_Work instructions:_ Look through the entries below and count every line in which "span" appears; reply with the number only.

(Exercise material begins)

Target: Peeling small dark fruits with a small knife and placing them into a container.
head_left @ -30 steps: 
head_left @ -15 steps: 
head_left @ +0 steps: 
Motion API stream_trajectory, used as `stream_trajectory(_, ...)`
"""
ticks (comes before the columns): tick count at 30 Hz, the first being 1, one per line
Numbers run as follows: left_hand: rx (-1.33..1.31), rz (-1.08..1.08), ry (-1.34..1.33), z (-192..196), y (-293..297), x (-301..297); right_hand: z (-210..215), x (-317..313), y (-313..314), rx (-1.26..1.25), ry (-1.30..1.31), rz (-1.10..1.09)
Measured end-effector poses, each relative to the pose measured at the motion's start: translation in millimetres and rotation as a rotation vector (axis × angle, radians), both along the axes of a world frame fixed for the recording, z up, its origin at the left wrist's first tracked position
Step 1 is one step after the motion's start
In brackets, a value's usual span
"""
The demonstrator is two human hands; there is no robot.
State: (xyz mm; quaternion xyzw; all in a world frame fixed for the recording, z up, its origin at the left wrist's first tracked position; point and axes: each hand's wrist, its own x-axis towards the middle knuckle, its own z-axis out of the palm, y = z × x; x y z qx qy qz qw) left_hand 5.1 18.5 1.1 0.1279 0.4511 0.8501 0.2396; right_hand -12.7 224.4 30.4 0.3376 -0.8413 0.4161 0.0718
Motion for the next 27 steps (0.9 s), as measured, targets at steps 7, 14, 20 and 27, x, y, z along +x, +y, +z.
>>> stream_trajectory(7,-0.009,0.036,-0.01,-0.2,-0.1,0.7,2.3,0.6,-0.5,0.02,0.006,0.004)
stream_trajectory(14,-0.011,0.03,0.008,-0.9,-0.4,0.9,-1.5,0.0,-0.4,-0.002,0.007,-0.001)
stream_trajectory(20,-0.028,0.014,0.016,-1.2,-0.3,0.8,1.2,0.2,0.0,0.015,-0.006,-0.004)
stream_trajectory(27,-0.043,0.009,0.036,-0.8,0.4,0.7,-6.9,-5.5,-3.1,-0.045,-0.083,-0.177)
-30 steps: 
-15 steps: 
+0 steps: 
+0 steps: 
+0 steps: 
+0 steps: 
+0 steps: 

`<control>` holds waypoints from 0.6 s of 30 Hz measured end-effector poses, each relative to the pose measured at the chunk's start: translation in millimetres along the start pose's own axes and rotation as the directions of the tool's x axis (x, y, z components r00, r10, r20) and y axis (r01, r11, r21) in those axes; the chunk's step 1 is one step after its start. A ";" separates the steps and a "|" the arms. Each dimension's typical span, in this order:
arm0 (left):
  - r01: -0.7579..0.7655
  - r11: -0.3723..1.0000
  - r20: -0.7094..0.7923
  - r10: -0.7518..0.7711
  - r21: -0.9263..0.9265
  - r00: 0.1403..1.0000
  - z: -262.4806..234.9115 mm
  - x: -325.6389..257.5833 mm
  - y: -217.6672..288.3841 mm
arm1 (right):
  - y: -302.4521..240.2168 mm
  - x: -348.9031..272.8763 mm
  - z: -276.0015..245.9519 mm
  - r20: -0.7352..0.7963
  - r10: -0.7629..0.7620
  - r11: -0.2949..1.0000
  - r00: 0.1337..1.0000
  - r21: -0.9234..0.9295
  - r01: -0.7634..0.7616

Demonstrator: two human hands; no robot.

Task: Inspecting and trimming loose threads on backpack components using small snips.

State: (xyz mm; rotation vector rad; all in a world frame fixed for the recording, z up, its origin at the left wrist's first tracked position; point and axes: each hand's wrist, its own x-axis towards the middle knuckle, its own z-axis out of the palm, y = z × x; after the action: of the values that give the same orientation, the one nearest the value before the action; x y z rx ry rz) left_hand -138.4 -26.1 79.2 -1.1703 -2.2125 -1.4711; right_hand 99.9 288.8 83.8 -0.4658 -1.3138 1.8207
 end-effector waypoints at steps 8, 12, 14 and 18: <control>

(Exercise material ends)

_Answer for this exercise:_ 2